A lot of people don't have an opinion on their representative and vote for him (or not at all) because he is already there. If we had to shuffle our feet more often and the information was more readily available (like websites like popvox as an example) I think we could bring the people back into the game. I mean over 90% stay in office every election. We do need to do something about the Tea party and people need to get more involved, but the government makes that rather difficult and people are too busy most of the time (or find it boring). I wish our politicians were more for the people, but the fact that it is a career track it is treated like a career, all about the money. That is why I feel like it is necessary for it to be temporary.


----------



## TemjinStrife (Jul 22, 2012)

7STRINGWARRIOR said:


> Even though IMO, the presidential election is pretty much irrelevant (I see a congress full of folks that need to get booted to the curb) and we may not even see one (if we go into war our current president can declare our country in the state of emergency and use the executive orders of martial law to cancel the election)
> 
> I'm supporting Gary Johnson or Ron Paul, although I believe it's irrelevant.

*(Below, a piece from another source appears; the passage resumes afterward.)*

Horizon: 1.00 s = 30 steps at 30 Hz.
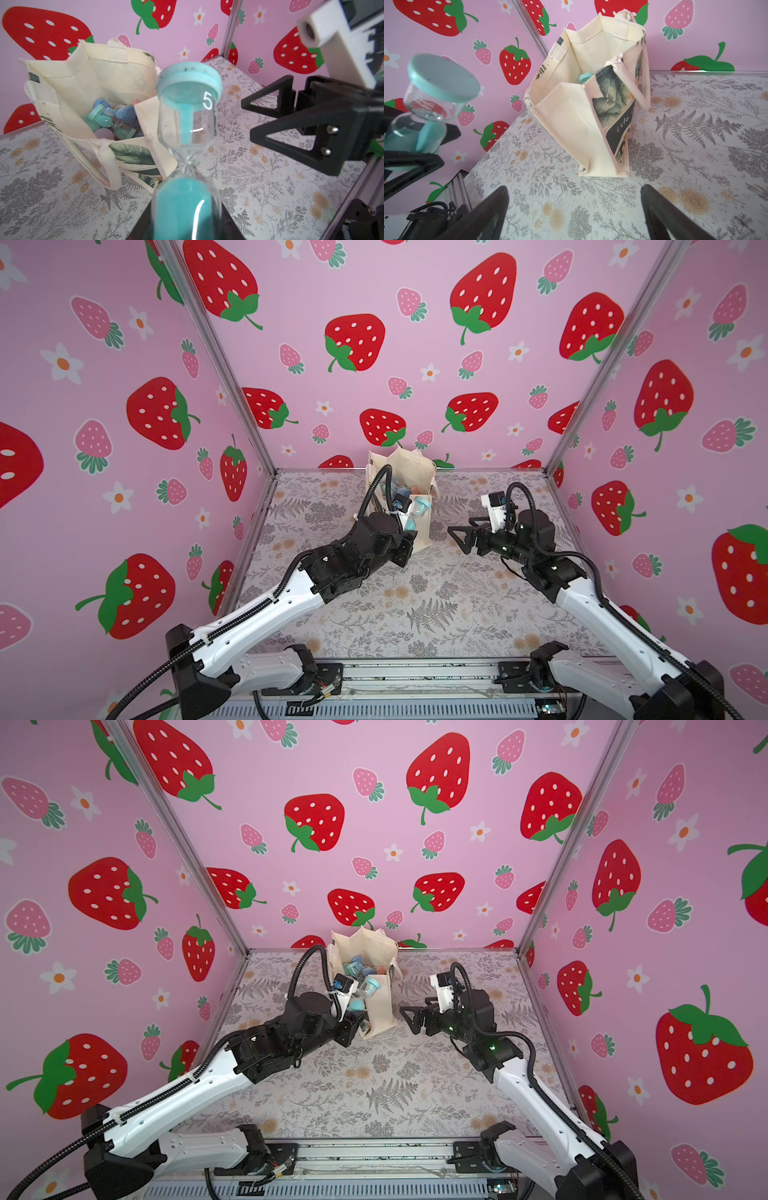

You do realize that the Constitution does not contain provisions for martial law, right? Even FDR had to get re-elected.

While Congress seems to be willing to throw a lot of power at the Executive to prosecute wars, I don't see ANY situation in which the President would be allowed to be able to declare his own term limits null and void.


----------



## Stealthdjentstic (Jul 22, 2012)

Why so much support for Ron Paul.....


----------



## flint757 (Jul 22, 2012)

legalizing weed ^^^

Well the martial law thing is somewhat possible, but the problem is most wars have not been officially declared as such by congress.


----------



## TemjinStrife (Jul 22, 2012)

Stealthdjentstic said:


> Why so much support for Ron Paul.....



Because the current trend among young middle- and upper-class Americans is "fuck everyone else but me." That's pretty much, near as I can tell, the far-right extreme Libertarian platform.



flint757 said:


> legalizing weed ^^^
> 
> Well the martial law thing is somewhat possible, but the problem is most wars have not been officially declared as such by congress.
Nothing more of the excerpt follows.